### Problem description
Copy exactly the lines from the beginning of the data down to and including the line holding "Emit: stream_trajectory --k", without any pictures.

(Records from a data collection)
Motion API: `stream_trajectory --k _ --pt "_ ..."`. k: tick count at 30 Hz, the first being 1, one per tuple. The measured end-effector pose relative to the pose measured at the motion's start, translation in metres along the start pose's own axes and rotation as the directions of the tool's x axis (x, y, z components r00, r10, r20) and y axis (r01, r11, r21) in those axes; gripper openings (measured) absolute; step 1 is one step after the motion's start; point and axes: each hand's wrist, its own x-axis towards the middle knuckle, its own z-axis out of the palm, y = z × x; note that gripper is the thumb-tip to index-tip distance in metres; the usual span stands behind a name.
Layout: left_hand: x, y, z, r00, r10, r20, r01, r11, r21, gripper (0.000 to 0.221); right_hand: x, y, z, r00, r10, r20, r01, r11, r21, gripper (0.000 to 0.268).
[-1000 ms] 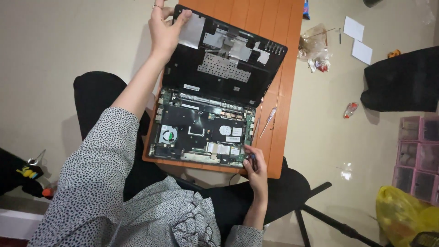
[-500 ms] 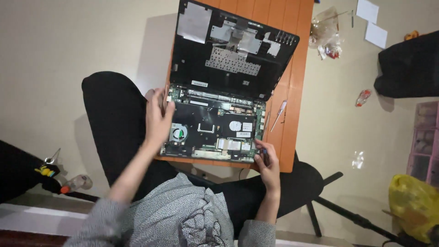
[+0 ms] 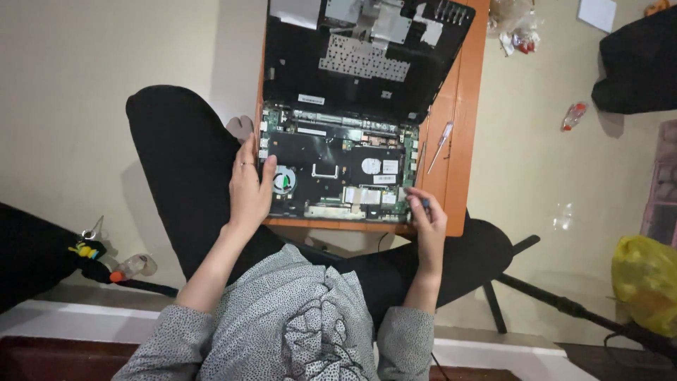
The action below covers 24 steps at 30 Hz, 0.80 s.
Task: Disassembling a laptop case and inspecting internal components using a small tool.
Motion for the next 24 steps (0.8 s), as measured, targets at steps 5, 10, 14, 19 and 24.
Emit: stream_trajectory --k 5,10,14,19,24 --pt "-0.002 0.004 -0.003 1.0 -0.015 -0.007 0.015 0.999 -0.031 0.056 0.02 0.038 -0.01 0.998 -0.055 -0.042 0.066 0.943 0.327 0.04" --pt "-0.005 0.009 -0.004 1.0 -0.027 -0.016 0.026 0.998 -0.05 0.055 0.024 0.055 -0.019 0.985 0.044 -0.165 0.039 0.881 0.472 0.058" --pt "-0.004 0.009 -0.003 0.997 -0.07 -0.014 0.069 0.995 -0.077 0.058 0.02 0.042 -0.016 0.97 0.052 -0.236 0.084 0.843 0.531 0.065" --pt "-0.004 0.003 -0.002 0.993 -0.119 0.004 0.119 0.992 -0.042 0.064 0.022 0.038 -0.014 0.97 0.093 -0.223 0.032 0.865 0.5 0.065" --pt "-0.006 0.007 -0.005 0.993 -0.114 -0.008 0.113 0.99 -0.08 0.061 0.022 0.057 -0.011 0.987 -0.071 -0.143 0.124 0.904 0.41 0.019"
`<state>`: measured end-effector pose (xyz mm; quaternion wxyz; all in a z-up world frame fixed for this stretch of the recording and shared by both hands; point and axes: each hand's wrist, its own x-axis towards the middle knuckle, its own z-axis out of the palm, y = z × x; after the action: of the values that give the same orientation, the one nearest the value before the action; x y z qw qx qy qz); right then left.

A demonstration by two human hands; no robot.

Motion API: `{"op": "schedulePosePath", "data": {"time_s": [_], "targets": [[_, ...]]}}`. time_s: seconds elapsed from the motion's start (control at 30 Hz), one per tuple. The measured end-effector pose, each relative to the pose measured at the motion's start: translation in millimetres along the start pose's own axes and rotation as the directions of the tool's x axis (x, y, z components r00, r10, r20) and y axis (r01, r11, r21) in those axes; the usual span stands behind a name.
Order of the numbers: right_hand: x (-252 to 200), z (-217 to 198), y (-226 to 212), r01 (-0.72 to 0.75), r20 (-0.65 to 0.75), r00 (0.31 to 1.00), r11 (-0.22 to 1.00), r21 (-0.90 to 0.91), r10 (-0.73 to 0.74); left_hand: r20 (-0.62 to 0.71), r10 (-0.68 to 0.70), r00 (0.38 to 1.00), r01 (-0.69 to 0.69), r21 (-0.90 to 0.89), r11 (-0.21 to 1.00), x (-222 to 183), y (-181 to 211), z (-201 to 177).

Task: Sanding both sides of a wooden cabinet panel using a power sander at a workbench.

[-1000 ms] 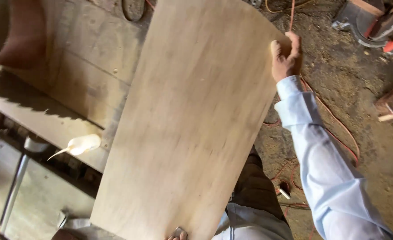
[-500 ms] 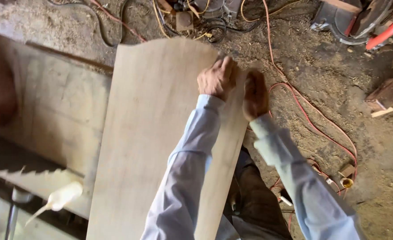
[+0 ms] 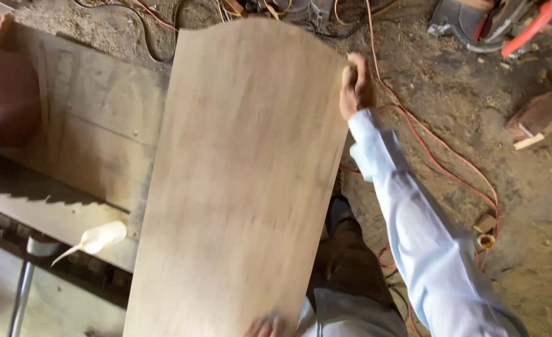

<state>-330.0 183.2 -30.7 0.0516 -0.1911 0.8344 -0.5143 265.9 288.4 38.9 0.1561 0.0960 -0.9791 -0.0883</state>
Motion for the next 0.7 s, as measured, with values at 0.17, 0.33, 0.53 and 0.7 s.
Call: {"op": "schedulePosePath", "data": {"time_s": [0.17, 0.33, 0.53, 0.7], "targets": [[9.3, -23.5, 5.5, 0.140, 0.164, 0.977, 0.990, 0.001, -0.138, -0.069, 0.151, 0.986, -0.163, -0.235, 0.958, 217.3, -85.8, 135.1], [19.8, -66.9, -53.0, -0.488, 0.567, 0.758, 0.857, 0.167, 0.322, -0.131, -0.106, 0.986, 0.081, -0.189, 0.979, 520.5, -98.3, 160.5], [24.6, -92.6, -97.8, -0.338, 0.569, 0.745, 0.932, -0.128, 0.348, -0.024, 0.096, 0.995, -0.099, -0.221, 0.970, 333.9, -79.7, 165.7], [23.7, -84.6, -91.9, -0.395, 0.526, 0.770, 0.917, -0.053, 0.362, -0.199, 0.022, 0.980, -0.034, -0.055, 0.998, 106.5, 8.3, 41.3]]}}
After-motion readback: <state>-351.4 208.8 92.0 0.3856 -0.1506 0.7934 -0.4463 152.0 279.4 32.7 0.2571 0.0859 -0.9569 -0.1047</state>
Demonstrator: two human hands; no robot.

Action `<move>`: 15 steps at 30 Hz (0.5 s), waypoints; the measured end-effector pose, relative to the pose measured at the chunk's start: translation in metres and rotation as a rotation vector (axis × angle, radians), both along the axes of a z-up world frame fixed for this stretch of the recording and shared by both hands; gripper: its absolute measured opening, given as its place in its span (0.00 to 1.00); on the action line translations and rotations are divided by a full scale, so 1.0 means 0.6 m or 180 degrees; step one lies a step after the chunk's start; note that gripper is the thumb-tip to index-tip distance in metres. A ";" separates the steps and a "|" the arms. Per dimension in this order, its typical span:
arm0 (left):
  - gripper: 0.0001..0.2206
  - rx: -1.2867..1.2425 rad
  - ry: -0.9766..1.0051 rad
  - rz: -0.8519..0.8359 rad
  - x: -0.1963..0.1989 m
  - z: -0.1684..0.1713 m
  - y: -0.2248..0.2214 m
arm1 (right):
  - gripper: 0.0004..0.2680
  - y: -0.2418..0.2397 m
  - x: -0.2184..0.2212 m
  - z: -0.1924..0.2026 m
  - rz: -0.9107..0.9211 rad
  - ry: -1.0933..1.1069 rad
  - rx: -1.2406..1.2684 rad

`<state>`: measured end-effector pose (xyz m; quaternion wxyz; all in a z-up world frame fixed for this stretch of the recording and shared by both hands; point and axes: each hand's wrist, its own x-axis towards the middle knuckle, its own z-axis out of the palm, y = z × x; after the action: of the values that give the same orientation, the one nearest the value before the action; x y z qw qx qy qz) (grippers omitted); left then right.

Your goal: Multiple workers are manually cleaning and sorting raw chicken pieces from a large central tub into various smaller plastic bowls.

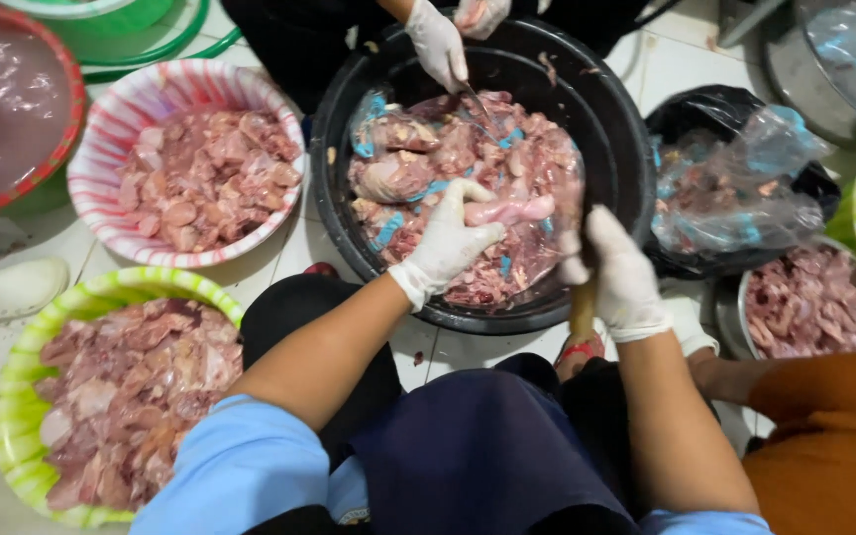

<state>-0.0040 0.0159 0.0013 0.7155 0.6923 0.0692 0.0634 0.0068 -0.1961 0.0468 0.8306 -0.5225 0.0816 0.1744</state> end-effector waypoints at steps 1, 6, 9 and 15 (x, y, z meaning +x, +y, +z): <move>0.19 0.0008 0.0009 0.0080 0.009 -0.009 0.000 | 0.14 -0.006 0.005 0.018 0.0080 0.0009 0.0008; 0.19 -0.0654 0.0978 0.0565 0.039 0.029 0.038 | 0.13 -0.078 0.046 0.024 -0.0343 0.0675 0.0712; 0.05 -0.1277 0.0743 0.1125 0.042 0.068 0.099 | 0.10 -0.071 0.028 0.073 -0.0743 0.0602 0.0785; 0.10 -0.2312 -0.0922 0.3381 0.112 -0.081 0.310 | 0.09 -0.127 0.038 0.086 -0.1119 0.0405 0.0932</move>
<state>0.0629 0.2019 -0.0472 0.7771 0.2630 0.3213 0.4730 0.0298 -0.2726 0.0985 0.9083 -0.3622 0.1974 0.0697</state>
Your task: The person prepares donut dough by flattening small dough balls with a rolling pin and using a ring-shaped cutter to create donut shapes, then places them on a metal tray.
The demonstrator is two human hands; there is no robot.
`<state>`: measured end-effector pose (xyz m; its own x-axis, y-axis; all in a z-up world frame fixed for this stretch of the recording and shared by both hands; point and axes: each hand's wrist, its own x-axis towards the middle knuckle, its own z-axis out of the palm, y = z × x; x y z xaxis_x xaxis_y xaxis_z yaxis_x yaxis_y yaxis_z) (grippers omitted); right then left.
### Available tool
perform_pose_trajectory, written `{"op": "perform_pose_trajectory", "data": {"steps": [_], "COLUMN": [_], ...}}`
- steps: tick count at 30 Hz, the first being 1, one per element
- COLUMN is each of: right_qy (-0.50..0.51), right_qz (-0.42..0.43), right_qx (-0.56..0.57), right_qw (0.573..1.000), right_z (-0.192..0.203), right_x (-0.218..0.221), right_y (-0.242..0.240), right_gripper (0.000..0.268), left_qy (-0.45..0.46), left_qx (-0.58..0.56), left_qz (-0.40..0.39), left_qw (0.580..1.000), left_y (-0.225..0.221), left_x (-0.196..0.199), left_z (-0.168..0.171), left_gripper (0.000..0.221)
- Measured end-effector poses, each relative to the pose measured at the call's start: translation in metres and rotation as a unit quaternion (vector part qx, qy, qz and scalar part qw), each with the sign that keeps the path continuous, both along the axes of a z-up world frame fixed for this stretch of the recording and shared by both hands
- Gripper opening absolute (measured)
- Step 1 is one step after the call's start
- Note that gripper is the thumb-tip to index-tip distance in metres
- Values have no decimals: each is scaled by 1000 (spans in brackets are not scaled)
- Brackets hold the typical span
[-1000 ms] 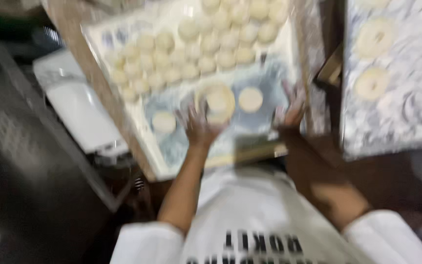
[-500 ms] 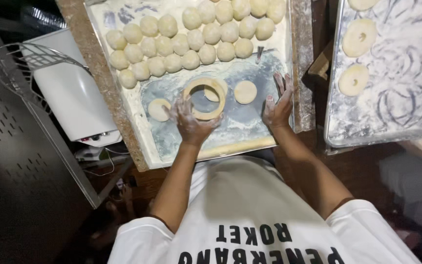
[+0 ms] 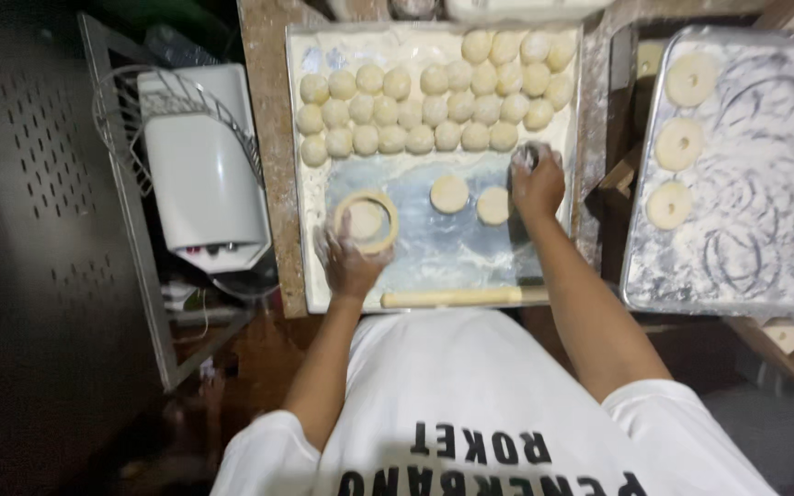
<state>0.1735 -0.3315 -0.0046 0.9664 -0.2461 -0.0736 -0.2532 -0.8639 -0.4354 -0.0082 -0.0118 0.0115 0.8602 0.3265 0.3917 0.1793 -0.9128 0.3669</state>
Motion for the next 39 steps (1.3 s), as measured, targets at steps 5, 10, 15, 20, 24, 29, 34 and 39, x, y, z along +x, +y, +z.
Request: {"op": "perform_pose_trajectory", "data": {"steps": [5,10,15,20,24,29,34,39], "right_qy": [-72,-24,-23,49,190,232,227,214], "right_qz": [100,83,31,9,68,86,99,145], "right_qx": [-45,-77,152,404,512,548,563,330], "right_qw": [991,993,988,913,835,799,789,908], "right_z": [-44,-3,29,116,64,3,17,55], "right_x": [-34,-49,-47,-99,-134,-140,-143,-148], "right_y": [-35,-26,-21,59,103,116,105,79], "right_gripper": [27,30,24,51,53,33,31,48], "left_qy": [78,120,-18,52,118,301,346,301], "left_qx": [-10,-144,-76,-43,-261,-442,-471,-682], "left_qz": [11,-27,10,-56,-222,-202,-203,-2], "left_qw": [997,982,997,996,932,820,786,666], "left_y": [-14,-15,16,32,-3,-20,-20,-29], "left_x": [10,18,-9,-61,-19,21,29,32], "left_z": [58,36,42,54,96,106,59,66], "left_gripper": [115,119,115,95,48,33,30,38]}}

### Solution to this task
Motion API: `stream_trajectory --k _ --pt "_ ..."`. k: tick count at 30 Hz, the first being 1, one per tuple. The measured end-effector pose relative to the pose measured at the motion's start, translation in metres along the start pose's own axes and rotation as the directions of the tool's x axis (x, y, z components r00, r10, r20) and y axis (r01, r11, r21) in those axes; gripper openings (measured) absolute; step 1 is one step after the motion's start; point and axes: each hand's wrist, its own x-axis towards the middle knuckle, its own z-axis out of the palm, y = z × x; note that gripper is the thumb-tip to index-tip distance in metres; the usual span stands behind a name.
Layout: left_hand: x, y, z, r00, r10, r20, r01, r11, r21, gripper (0.000 to 0.221); right_hand: x, y, z, r00, r10, r20, r01, r11, r21, gripper (0.000 to 0.268).
[-1000 ms] 
[-500 ms] 
[+0 ms] 
The action below covers 24 steps at 30 Hz, 0.80 s.
Task: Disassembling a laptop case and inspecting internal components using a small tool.
Motion for the next 24 steps (0.8 s), as measured, targets at steps 5, 10, 14, 19 and 24.
Emit: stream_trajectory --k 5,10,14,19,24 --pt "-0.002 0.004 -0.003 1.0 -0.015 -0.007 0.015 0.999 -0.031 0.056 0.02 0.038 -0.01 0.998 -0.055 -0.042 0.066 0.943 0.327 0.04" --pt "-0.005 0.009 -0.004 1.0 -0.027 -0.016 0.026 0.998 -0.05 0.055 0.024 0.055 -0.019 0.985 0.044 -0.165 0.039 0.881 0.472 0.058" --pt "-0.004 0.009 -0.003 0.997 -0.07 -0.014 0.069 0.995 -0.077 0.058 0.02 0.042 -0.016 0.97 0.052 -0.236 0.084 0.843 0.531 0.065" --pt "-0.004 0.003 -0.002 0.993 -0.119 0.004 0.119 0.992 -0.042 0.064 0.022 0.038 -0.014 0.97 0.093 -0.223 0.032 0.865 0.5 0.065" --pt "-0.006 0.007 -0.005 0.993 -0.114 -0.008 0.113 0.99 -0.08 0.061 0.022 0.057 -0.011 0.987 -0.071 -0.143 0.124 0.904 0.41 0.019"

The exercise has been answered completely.